WM load enhances the γ power during the delay period
We further analyzed the spectrogram of LFP given concurrent or sequential cues. The average spectrogram of LFP over 500 trials exhibits several characteristics. First, as previously shown, the network exhibits β band oscillation before the cue presentation, and the β power tend to decreases after cue presentation (two concurrent cues: Mpre = 107.469, Maft = 102.083, t = 39.865, p < 0.001, d = 0.412, cl = [5.121,5.651]; three concurrent cues: Mpre = 117.394, Maft = 108.605, t = 25.929, p < 0.001, d = 0.272, cl = [8.124,9.453]; two sequential cues: Mpre = 100.995, Maft = 97.639, t = 83.571, p < 0.001, d = 0.549, cl = [3.277,3.435]; three sequential cues: Mpre = 98.238, Maft = 98.990, t = −15.451, p < 0.001, d = 0.085, cl = [−0.847,−0.657]).

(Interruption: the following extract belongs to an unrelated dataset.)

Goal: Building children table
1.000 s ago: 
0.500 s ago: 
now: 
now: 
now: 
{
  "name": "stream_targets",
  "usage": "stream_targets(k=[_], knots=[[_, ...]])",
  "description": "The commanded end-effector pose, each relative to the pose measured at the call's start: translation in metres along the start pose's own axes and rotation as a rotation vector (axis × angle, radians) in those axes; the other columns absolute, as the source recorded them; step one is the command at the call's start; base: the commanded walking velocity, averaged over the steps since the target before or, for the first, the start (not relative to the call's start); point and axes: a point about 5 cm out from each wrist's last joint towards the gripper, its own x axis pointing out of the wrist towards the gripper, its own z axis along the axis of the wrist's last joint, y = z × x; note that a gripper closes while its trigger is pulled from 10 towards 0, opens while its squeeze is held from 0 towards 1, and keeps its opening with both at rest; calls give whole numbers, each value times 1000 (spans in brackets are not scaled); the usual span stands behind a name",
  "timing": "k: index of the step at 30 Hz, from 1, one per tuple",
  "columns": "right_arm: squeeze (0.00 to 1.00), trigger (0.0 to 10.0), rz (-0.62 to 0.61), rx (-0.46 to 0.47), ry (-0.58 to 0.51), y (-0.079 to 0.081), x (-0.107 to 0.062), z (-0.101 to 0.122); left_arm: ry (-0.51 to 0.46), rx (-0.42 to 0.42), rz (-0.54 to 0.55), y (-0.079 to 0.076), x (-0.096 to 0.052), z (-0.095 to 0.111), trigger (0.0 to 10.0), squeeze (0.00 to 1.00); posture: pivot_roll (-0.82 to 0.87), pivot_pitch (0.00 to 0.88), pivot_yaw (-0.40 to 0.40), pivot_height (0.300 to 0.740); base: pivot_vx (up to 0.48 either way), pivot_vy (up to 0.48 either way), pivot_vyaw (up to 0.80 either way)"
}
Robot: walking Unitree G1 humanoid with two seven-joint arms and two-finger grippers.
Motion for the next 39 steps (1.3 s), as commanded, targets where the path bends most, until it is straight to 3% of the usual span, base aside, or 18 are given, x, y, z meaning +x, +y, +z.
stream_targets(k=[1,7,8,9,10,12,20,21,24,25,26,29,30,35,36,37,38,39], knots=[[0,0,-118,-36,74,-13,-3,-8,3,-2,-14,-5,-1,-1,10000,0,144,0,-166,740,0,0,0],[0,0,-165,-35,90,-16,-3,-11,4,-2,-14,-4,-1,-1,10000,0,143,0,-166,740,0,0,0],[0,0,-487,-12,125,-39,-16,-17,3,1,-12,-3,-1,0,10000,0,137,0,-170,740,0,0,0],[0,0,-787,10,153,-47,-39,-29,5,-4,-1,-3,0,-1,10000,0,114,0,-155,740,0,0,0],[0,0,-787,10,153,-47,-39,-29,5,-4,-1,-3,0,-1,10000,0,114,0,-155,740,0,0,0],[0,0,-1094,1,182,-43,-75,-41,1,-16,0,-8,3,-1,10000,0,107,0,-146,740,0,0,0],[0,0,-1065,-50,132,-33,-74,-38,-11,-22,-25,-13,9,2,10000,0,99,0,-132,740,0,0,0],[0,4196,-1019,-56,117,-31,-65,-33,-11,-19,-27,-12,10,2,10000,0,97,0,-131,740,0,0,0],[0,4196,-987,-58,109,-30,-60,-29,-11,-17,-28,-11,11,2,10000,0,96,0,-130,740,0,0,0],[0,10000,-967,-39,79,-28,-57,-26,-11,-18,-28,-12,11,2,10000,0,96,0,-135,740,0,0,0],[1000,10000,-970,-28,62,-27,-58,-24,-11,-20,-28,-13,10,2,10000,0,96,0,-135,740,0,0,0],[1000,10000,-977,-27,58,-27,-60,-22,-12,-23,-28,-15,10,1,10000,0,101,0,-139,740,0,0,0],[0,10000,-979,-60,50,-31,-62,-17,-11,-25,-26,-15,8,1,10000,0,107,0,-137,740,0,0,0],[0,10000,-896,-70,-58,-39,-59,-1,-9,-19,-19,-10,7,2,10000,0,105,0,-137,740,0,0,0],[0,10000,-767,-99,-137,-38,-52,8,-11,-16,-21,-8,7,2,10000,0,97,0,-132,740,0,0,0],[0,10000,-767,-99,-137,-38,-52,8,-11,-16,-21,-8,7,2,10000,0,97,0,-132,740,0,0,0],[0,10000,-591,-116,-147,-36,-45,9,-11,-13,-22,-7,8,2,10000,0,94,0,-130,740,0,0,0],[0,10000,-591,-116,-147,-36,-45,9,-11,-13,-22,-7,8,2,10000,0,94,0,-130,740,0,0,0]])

Second, the network elicits higher γ band oscillation (around 60–70 Hz) on cue presentation (two concurrent cues: Mpre = 62.763, Maft = 68.745, t = −43.986, p < 0.001, d = 0.450, cl = [−6.249,−5.715]; three concurrent cues: Mpre = 68.370, Maft = 75.840, t = −21.950, p < 0.001, d = 0.233, cl = [−8.137,−6.803]; two sequential cues: Mpre = 58.800, Maft = 66.297, t = −133.050, p < 0.001, d = 1.081, cl = [−7.607,−7.386]; three sequential cues: Mpre = 58.202, Maft = 70.287, t = −193.409, p < 0.001, d = 1.299, cl = [−12.207,−11.963]) and γ band oscillation maintains during the delay period. Third, the γ power remains almost constant during the delay period for concurrent cues (Fig. 8A,B). In contrast, the γ power increases along with the arrival of new cues in sequential situations and the power is maintained throughout the delay period (two sequential cues: F = 13,057.29, p < 0.001;
We performed a Fourier analysis on the LFP given concurrent cues, and the results are consistent with the spectrogram analysis. γ power increases with the WM load (F = 71.06, p < 0.001; Fig. 9). Three cues lead to the highest γ power and one cue results in the lowest γ power. The mean of the γ power are M1cue = 0.493, M2cue = 1.060, and M3cue = 2.357 for 1, 2, and 3 cues, respectively (multiple comparisons p12 = 0.002, p13 < 0.001, p23 < 0.001; Fig. 9). The dependence of γ power on WM load can be explained by network activity. Strong excitation induced by cue presentation activates high-threshold FS and the interaction between pyramidal cells and FS results in γ oscillation. One cue elicits one distinct activity bump with γ oscillation and more cues elicit more distinct activity bumps with γ oscillation (Fig. 2), suggesting that more neurons participate in γ oscillation and result in higher γ power.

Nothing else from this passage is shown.